What the docs aren’t telling you #Bacterial Overgrowth


About 5 years ago I received a diagnosis of “IBS.” Or what I call “the go to diagnosis when we can’t figure out what is going on in your GI tract.” I was tested for celiac- negative, tested for nutrient deficiencies- negative, and lastly tested for acid reflux- negative. Ughhhhh was all that I could proclaim when I KNEW that something else was going on inside this body of mine. At first, I was pretty liberal with what I ate, except dairy, relishing the moments when I could carry out my daily activities of living and dreading the agonizing pain that would consume my entire digestive tract from time to time.

However, only recently has this pain become an overwhelming indomitable agitator, that appears at least 1-2 times a week, leading me to remain bed ridden during its most awful attacks, or incapable of food consumption during its less ferocious days. In all honesty I live with pain on a day to day basis but have kind of gotten to the point where I am able to ignore it, living life with slight uncomfortableness and a bottle of tums on hand at all times.

I think the most aggravating thing is forcing yourself to eat when you’re never hungry or dreading eating because of the fear of pain. Since IBS and digestive problems can be due to a number of things, I just figured there was no solution and that I would never figure out what was causing my tummy issues. That is until I found out about SIBO.

That’s right..a little known thing that your GI docs fail to get you tested for..small intestinal bacterial overgrowth. It wasn’t until working with a GI RD specialist that I really looked into this further.

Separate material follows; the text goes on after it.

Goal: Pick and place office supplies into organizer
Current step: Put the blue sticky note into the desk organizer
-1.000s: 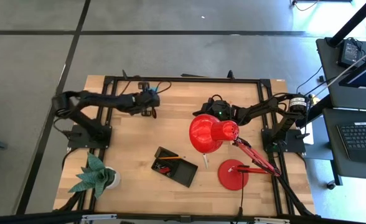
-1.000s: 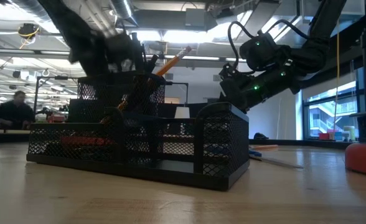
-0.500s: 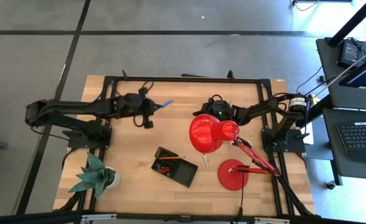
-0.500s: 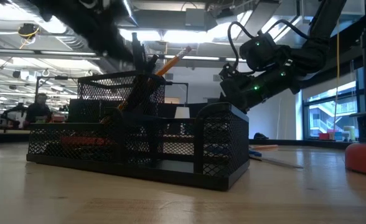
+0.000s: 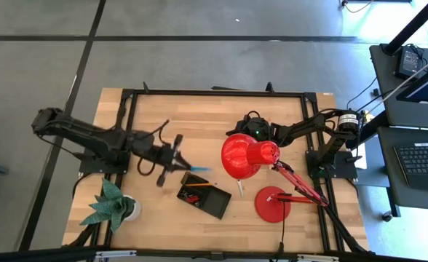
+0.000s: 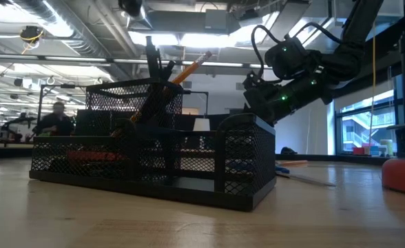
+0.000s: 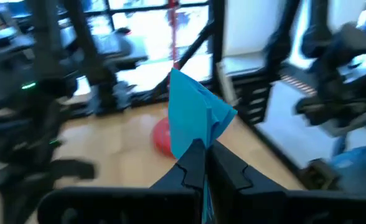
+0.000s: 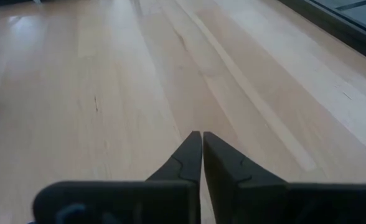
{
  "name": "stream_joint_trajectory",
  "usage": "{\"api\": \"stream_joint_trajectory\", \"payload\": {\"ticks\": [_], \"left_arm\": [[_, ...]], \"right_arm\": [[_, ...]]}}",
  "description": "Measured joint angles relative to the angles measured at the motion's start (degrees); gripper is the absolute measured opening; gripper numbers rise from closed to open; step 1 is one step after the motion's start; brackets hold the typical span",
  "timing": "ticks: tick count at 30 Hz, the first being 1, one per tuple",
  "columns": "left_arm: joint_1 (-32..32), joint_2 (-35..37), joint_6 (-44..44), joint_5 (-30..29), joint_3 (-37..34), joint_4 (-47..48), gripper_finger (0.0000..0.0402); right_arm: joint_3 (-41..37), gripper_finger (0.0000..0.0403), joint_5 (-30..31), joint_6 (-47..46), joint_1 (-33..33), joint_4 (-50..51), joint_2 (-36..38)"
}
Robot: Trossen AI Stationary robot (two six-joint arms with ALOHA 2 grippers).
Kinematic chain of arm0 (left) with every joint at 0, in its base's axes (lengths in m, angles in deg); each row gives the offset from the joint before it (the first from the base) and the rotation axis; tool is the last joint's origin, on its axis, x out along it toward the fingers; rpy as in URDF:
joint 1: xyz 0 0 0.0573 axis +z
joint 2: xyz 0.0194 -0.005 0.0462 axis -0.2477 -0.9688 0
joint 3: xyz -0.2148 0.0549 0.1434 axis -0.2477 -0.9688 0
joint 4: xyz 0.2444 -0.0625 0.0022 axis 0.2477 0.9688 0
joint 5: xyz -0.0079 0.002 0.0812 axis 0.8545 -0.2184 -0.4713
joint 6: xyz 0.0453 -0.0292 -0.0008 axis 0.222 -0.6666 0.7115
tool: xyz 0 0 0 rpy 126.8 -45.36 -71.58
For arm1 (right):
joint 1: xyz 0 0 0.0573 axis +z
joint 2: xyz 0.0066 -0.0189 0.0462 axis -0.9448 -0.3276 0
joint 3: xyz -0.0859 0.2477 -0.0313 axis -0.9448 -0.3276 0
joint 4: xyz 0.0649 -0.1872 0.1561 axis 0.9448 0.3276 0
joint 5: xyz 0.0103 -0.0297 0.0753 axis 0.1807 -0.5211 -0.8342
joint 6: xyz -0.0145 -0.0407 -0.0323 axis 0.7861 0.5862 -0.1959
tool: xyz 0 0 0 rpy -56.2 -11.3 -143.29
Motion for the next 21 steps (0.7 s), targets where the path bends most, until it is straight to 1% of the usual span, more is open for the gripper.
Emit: {"api": "stream_joint_trajectory", "payload": {"ticks": [2,5,9,14,17,20,21], "left_arm": [[-2.99,-1.34,-0.87,-1.31,0.08,-2.65,0.0003],[-7.25,-3.99,-2.05,-6.34,2.86,-0.83,0.0003],[-11.96,-9.29,-1.67,-12.60,10.37,7.87,0.0003],[-15.29,-16.88,-2.83,-22.17,19.51,20.16,0.0003],[-16.59,-20.72,-1.68,-26.35,23.01,24.27,0.0003],[-17.60,-22.42,0.77,-33.57,25.11,27.38,0.0003],[-17.67,-22.62,0.81,-36.27,25.52,28.92,0.0003]], "right_arm": [[0.00,0.0020,0.00,-1.04,0.00,0.03,0.00],[0.00,0.0020,0.00,-1.24,0.02,0.03,0.00],[0.00,0.0020,0.00,-1.30,0.01,0.32,0.00],[0.00,0.0020,0.00,-4.23,0.02,2.18,0.00],[0.00,0.0020,-1.19,-5.07,0.06,2.72,0.18],[0.00,0.0020,-3.53,-5.40,1.25,2.36,2.02],[0.00,0.0020,-3.89,-4.24,2.14,2.35,3.02]]}}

IBS and SIBO have practically the same exact symptoms, which is why it can be hard to decipher the two.

Now, you are probably wondering what the heck SIBO is so let me fill you in. SIBO is a result of excessive bacteria in the small intestine and is reported to occur in 80% of those with IBS! It can also occur in those with disorders of the immune system, celiac disease, as well as acid reflux, amongst a host of other causes. It is confirmed using a hydrogen breath test as excess bacteria=excess gas production. Oftentimes the hydrogen test tests for malabsorption of carbohydrates as these lead to bacterial overgrowth when not digested properly.

So, this thursday I will be undergoing a SIBO test specifically for lactose and fructose malabsorption.If I am diagnosed with fructose malabsorption, one of the many possible causes of my IBS, I will need to follow a FODMAPs diet, which means a group of short-chain fermentable carbohydrates that essentially lead to bacterial growth in the gut. 

The downside,FODMAPs are often found in plant-based foods, including vegetables, fruits, grains and legumes, some of the healthiest foods out there!

According to one RD,

“The bacteria in your intestines can “eat” these FODMAPs. The problem is that bacteria eat by fermenting nutrients. The fermentation of these short-chain fermentable carbohydrates results in the production of a lot of different types of gas produced in your gut. These large volumes of gas trapped in your intestines are responsible for the bloating and gas, while the pressure they create induces abdominal discomfort, pain and cramping.”

“On top of that, having small unabsorbed carbohydrates such as the FODMAPs staying in your gut attracts a lot of water from your body into your intestines by a process called osmosis. For some people, this extra water present in the gut cause extra bloating and abdominal distension, with the accompanying discomfort, pain or cramping, as well as watery diarrhea.”

Basically I have a micro-brewery in my gut
but gas produced cannot escape leading to immense pain. 

Because foods such asparagus, honey, and watermelon all irritate my gut and are all high in fructose (they have a much higher fructose to glucose ratio), I am being tested for fructose malabsorption. What does this mean?

Well, fructose is a monosaccharide and if I have fructose malabsorption, I basically don’t have enough of the Glut5 transporters needed help me absorb fructose.

Result: the unabsorbed fructose is fermented in my gut. FUNNNNN

A low FODMAP’S diet can help to reduce these high fructose foods from my diet hence alleviating my pain.

With that being said, I think this test is worth looking into if you experience symptoms from eating any of the foods on the FODMAP diet- which can be found here

I’ll let you know how Thursday goes!

Anyone out there also suffering from digestive issues and getting fed up?